In the end, it wasn't legal problems that doomed Plaxico
Burress' tenure with the Giants. It was the Court of Coughlin and Reese
that decided to throw the book at the wide receiver, not Manhattan's
assistant district attorney.
The Giants released the talented but troubled star Friday afternoon, just over four months after he accidentally shot himself in the right thigh at a New York City nightclub Nov. 29.
Although many presumed Burress would never wear a Giants uniform again after that incident, the front office always maintained that a return was possible. It wasn't until Friday that the team cut ties with him.
That, it turns out, may have been exactly what Burress wanted.
From the start, general manager Jerry Reese outlined conditions for Burress' return. One of them was a resolution of the legal issues he faces. Another was a new, improved attitude. According to a person familiar with the Giants' thinking, it was a failure to meet that second condition that caused the divorce.
"There was no reason to think that would be the case," the source said of the attitude change required by the team.
Burress also made it clear to the Giants that he no longer desired to be a part of the team, according to the source. His name appeared on a list of Drew Rosenhaus-represented players seeking a trade earlier this year, and Burress privately had told the Giants he did not want to remain with the team.
His refusal to negotiate contractual issues such as the $1-million installment of his signing bonus - which was argued by the NFLPA in front of a Special Master (a court adjunct agreed to by both sides) earlier this week in Philadelphia - also led to the decision to release him.
(The Giants were due to pay the installment in December but withheld it after he was suspended. A decision in that matter is expected next week.)
"He made it clear he did not want to be here," the source said. "His attitude was: 'I don't owe them, they owe me.' "
Burress was unable to be reached Friday night. In a statement released through the team, Reese said he had hoped Burress would come around.
"I am an optimist, and I believe most situations can be worked out," Reese said. "We hung in there as long as we could in hopes that there could be a resolution to this situation other than the decision we made today to release Plaxico. It wasn't to be, so now we have to move on. Like everybody else here, we want nothing but the best for Plaxico, and we are appreciative of the contributions he made to this franchise."
The decision ended a four-year relationship that began when Burress was signed as a free agent before the 2005 season and reached a crescendo with the shooting incident.

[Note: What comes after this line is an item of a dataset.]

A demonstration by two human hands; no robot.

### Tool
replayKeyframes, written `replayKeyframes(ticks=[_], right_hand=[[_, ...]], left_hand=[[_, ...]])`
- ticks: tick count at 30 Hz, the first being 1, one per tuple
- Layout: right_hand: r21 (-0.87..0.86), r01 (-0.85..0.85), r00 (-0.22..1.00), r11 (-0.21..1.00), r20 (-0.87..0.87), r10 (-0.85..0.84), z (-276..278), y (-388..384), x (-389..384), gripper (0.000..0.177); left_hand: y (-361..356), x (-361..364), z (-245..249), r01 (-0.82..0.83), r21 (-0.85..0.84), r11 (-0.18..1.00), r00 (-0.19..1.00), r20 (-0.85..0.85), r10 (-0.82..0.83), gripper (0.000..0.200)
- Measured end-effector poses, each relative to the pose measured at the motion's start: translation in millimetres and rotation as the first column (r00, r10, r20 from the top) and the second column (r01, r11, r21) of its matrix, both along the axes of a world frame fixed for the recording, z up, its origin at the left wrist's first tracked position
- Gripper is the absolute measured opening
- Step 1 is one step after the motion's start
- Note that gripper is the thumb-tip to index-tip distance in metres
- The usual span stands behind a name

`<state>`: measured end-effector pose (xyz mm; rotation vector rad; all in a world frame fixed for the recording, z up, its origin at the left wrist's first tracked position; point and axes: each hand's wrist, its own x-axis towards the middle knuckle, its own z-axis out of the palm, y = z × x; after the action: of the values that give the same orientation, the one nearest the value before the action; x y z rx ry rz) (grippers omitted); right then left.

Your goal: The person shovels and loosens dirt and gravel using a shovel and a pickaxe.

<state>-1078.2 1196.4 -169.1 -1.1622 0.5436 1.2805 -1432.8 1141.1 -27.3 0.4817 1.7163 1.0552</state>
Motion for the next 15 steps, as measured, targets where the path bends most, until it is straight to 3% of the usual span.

Burress was suspended for the final four games of the 2008 season after the incident.
In his four years with the Giants, Burress caught 244 passes for 3,681 yards and 33 touchdown passes. He also caught the game-winning touchdown pass in Super Bowl XLII.
"Plaxico's contribution to our championship season in 2007 can never be underestimated or undervalued," Tom Coughlin said. "He displayed tremendous determination throughout that season. Having said that, I have always been as concerned about Plaxico as a man as I have been about him as a player, and my hope is that everything that has happened over the past several months represents a turning point."

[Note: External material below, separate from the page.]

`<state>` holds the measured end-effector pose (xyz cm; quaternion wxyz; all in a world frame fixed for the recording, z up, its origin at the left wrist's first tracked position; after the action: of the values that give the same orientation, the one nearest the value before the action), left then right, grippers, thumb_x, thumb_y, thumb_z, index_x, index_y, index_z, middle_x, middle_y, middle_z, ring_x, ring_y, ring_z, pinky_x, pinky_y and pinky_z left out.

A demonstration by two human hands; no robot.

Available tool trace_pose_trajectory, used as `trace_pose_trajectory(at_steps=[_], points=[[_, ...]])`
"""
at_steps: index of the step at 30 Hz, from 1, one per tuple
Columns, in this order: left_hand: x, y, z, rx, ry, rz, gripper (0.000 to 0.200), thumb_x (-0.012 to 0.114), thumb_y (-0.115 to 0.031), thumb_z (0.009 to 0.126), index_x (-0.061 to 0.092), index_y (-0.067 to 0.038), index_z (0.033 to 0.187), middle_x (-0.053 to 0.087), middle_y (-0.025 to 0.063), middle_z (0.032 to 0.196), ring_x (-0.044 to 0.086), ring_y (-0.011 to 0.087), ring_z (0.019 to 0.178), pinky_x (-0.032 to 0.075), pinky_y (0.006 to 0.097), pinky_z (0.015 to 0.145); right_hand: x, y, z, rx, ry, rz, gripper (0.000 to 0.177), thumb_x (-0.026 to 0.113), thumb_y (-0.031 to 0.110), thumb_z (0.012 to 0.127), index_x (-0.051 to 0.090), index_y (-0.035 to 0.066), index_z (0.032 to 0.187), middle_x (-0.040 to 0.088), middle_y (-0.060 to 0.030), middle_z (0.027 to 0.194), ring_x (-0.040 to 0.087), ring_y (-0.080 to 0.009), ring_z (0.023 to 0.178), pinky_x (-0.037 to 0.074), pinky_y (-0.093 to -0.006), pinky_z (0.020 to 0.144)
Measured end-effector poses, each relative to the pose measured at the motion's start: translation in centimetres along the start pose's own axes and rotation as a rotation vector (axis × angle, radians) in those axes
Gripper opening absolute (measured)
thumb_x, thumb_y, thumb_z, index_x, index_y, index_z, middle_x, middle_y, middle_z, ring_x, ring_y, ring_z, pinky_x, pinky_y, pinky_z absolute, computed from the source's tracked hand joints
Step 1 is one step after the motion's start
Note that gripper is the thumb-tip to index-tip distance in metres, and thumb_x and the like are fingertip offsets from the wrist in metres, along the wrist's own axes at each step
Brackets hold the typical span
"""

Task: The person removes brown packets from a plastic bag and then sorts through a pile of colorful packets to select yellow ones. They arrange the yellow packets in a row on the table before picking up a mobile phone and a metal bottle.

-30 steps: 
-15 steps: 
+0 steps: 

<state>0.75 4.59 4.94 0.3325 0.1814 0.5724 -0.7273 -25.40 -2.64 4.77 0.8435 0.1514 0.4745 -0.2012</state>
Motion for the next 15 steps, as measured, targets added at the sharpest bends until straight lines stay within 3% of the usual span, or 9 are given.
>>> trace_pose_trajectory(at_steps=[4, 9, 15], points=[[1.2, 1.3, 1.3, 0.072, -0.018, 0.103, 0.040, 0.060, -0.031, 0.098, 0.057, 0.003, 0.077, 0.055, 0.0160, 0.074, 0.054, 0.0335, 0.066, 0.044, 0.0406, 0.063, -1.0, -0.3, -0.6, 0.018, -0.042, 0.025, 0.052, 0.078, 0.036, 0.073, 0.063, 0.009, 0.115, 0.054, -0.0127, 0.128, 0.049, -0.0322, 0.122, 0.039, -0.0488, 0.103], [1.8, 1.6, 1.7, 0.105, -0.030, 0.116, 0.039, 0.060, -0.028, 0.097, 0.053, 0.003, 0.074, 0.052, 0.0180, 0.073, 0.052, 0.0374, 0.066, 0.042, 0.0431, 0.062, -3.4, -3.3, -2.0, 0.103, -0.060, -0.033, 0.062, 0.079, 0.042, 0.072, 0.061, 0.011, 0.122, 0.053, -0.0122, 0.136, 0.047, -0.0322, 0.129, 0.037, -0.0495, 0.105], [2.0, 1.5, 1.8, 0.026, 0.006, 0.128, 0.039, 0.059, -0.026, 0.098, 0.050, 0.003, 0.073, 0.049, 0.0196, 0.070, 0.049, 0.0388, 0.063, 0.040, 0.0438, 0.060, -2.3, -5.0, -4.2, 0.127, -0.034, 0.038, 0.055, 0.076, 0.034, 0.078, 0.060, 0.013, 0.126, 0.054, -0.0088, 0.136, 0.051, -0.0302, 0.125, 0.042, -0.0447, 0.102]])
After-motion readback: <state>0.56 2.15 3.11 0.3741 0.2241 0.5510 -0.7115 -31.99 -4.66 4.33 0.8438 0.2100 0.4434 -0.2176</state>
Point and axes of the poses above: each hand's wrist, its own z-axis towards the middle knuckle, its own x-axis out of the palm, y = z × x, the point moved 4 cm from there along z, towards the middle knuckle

Burress still faces two second-degree felonies for gun possession; his pre-trial hearing scheduled for earlier this week was adjourned until June 15. If convicted of those crimes, he faces a mandatory minimum of 3 1/2 years in prison on each count.
Although assistant district attorney John Wolfstaetter is said to be amenable to a plea bargain - nearly all second-degree charges like Burress' are bargained down - he also appears to want Burress to serve some time in jail.